Background

Digital thermography is a contact-free, non-invasive screening tool that can assess soft tissue injuries, including muscle strains, sprains, tendinopathies, and OA in humans, horses, cats, and dogs [1,2,3]. It relies on identifying changes in heat in tissue due to disruptions of tissue morphology and physiological functions, which in turn relate to skin temperature control [4,5,6]. The rationale behind its use is that an injury is often associated with variations in blood flow on the affected site, changing the skin temperature [7]. Changes in blood flow rate, local structures of subcutaneous tissues, and the sympathetic nervous system’s activity are reflected on skin temperature through a complex system [1]. Inflammation in subcutaneous and deeper tissues reflects temperature changes in superficial tissues. These changes are a product of the inflammation mechanism, which influences blood vessels’ diameter, blood flow rate, and capillary permeability [8, 9]. Digital thermography can provide a reproducible screening tool by describing the specific changes in each disease process [10, 11]. It has been described as useful in humans, horses, and cats [1, 3, 12, 13]. There has been a growing interest in thermal imaging in dogs, with recent reports on thermography use to assess pathologies in the canine hip, stifle, elbow, intervertebral disc, and bone neoplasia published [2, 13,14,15,16,17,18]. These studies have described normal thermal imaging of different body areas or diseases. Still, there are no studies available to our knowledge comparing the results of thermal imaging with other evaluation modalities and in the evaluation of response to treatment.
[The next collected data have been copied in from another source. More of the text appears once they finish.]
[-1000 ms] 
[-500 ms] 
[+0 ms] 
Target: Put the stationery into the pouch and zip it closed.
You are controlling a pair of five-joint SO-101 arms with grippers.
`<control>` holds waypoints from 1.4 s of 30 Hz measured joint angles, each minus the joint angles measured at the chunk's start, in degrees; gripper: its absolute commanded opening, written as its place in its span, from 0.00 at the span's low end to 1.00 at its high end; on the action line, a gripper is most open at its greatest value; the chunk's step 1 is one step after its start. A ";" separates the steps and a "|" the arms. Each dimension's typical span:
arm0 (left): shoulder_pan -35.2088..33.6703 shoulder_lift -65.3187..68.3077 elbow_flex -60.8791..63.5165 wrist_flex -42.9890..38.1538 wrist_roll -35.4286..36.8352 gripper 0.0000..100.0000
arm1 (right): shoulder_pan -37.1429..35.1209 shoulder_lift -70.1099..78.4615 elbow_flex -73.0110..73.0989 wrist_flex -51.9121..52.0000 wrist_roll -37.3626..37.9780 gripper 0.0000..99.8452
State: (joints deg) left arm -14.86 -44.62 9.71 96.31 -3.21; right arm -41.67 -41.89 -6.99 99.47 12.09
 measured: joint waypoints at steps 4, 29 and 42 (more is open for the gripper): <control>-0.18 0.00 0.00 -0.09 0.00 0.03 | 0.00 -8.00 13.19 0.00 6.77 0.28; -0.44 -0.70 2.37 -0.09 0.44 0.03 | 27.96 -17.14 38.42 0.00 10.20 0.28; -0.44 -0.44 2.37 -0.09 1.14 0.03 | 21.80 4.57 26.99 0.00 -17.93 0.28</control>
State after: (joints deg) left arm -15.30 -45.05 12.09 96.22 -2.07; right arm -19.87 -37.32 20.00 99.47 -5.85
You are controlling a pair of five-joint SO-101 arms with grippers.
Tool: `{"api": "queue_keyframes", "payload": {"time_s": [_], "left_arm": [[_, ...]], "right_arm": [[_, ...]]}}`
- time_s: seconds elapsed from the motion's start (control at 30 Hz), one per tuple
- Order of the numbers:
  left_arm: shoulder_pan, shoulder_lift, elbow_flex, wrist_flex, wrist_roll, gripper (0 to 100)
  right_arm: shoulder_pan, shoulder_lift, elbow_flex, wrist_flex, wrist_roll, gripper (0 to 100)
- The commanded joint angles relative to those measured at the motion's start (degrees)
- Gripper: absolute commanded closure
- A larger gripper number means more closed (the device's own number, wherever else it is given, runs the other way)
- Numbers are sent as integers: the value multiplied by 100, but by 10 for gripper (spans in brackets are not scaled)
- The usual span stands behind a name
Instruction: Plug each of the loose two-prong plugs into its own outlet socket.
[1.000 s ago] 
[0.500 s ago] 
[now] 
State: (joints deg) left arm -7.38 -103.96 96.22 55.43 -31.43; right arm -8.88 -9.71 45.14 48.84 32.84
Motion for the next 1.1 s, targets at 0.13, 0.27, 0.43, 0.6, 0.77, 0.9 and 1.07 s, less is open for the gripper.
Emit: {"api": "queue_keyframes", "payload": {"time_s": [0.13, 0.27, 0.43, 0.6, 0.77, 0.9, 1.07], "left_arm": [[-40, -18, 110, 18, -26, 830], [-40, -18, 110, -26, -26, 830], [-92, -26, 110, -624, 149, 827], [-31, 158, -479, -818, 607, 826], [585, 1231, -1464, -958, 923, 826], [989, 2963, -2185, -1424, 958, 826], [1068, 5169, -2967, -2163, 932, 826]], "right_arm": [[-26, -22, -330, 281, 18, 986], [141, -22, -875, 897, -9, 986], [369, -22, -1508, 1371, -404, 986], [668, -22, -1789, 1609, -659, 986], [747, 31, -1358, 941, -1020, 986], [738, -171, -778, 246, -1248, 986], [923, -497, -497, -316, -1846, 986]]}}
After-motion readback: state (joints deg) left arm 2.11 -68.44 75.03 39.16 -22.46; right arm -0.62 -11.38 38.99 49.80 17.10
OA is the most prevalent joint disease in dogs, with an estimated prevalence of 20% [19,20,21,22]. Since the disease lacks obvious extra-articular manifestations, it is well suited to use a local therapy by intra-articular (IA) injection [23]. Commonly used IA treatment modalities include corticosteroids (as triamcinolone hexacetonide), hyaluronan, and autologous platelets [24,25,26]. Pain is the most relevant clinical sign of OA and a hallmark of the disease [27, 28]. Several clinical metrology instruments have been developed to assess pain and evaluate treatment response [29]. One of the best clinical metrology instrument created for dogs is the Canine Brief Pain Inventory (CBPI), divided into a pain severity score (PSS), to evaluate the overall pain magnitude and a pain interference score (PIS), to assesses the degree to which pain affects daily activities [30,31,32,33,34]. The Canine Orthopaedic Index (COI) is an additional clinical metrology instrument to evaluate other dimensions of OA’s impact. It is divided into stiffness, gait, function, and quality of life scores [35,36,37,38]. A typical assessment performed during the orthopedic examination is evaluating weight distribution, off-loading, or limb favoring at the stance [39]. OA patients exhibit subtle shifts in body weight distribution at a stance due to pain or instability [40, 41]. Stance analysis, which evaluates individual limb weight-bearing, is an objective measure, reported as sensitive for detecting lameness in dogs [41], and equivalent or superior measurement of hip OA-related pain associated with hip OA than vertical impulse and peak vertical force [41].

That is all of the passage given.